Houda Tounekti, la fille de Mbarka est venue, elle, présenter son témoignage publiquement et compléter celui de sa mère. Un récit traversé par une longue complainte : « Nous n’avons pas eu droit à l’enfance ».
Elle raconte comment pendant l’une des premières manifestations des islamistes en 1984, des élèves sont de la protestation, dont son frère Raouf, qui est renvoyé par la suite définitivement de son lycée. Les manifestations des islamistes contre le régime du président Bourguiba redoublent d’intensité en 1987.
Fayçal, qui y prend part est alors recherché et suit pour un temps le chemin de la clandestinité. La revanche du ministère de l’Intérieur ne se fait pas attendre : « des descentes policières chez nous d’escadrons d’hommes en uniformes noirs bardés d’armes à n’importe quelle heure du jour et de la nuit, terrorisent les enfants encore en bas âge, que nous étions. Les policiers violentent mes frères, nous menacent le révolver au poing, fouillent nos affaires et déchirent nos manuels scolaires en criant à la tête de ma mère : « Ce sont les livres qui ont perdu vos enfants ! Vos enfants que vous échouez à éduquer ! ». Ils arrêtent Fayçal et Raouf, qui nous reviennent deux mois après le dos lacéré par les coups reçus pendant l’interrogatoire ».
Des manuels scolaires enterrés
En 1990, la chasse aux islamistes reprend de plus belle avec l’accès au pouvoir du président Ben Ali après sa destitution du président Bourguiba en novembre 1987. Les frères Tounekti fichés par la police sont de nouveau persécutés. Ne sachant ni lire, ni écrire, pressentant le retour des descentes policières à son domicile, la mère est traumatisée par les sommations des agents de la sécurité. Elle va enfouir tous les livres et cahiers de ses enfants dans le jardin.

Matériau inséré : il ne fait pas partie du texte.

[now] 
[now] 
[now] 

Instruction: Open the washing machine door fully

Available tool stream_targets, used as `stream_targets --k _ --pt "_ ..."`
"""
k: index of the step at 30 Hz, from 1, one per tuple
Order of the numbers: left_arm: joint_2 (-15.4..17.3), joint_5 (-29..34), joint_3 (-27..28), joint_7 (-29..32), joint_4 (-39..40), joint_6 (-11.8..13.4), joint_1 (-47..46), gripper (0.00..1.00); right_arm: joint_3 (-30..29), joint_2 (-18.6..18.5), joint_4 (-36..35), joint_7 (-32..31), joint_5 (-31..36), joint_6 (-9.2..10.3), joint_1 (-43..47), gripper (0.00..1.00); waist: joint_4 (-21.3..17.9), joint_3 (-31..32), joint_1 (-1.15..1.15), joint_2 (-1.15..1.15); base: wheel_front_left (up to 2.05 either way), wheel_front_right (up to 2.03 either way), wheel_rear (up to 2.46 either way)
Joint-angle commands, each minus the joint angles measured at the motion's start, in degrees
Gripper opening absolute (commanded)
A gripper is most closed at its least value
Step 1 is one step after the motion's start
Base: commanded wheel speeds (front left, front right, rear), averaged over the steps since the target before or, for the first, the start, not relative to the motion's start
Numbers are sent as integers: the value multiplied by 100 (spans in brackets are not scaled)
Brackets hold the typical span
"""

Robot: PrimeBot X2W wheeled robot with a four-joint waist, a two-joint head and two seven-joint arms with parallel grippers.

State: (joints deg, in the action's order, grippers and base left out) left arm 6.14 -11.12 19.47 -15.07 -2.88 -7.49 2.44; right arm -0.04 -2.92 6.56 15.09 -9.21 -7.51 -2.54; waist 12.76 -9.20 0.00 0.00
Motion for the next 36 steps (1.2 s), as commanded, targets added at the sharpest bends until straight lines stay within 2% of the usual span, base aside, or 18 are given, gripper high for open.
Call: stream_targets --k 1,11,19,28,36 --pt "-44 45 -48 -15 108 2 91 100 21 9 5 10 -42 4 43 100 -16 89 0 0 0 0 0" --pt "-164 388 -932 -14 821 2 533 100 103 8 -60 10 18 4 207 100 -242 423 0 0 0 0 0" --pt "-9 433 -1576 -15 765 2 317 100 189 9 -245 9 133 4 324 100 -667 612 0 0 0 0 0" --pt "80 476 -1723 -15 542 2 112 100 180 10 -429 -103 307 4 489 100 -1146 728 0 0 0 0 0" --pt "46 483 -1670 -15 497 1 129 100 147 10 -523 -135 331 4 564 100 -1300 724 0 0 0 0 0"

« Maman était intraitable sur cette question. Tout, absolument tout, avait disparu de nos casiers, journaux locaux et nos feuilles de brouillon compris. Le jardin aurait pu fleurir des encyclopédies tellement son ventre était rempli de savoir », se souvient Houda Tounekti.
La mère avait vu juste : cinq de ses fils sont arrêtés. Commencent à ce stade les tribulations de Mbarka Tounekti autour des prisons de Tunisie. La paye très modeste de son mari, chauffeur de bus, seul salarié de la famille, permet à peine à sa progéniture de survivre. Comment donc trouver les ingrédients avec les quels elle va préparer les plats destinés aux prisonniers ? Elle emprunte alors les circuits des plus pauvres parmi les pauvres : accompagnée de ses ainés, Mbarka circulera dans les marchés pour ramasser les déchets et rognures des fruits, légumes et poissons jetés par les commerçants à la fin de la journée. C’est avec ses « trésors » des poubelles qu’elle va nourrir ses fils, entretenant à travers le « couffin » le lien affectif avec eux.
Houda Tounekti se rappelle à quel point le cérémonial du couffin était vital pour toute la famille : « Cinq jours sur sept ma mère se réveillait à quatre heures du matin pour préparer les victuailles destinés à nos frères. Nous nous alimentions de pain trempé dans de l’eau citronnée. Nous étions capables de tous les sacrifices quitte à ce qu’ils trouvent de quoi s’alimenter et ressentent notre présence et notre soutien. Pour eux, nous avons négligé nos études, car il fallait aider notre mères dans ses tournées quotidiennes et la soutenir lorsqu’abattue, elle décelait des traces de torture et de mauvais traitement sur la physionomie de ses enfant».
Interdit de soins alors qu’il attrape une tuberculose en prison, Mehdi décède en 2011. Houda est expulsée de son lycée pour motif de port du voile. Le contrôle administratif imposé à ses frères après leur sortie de prison où ils ont passé entre trois et seize ans ne leur permet ni de continuer leurs études, ni de travailler.
La mère elle, accablée par un cas de dépression grave, ne peut pas pardonner.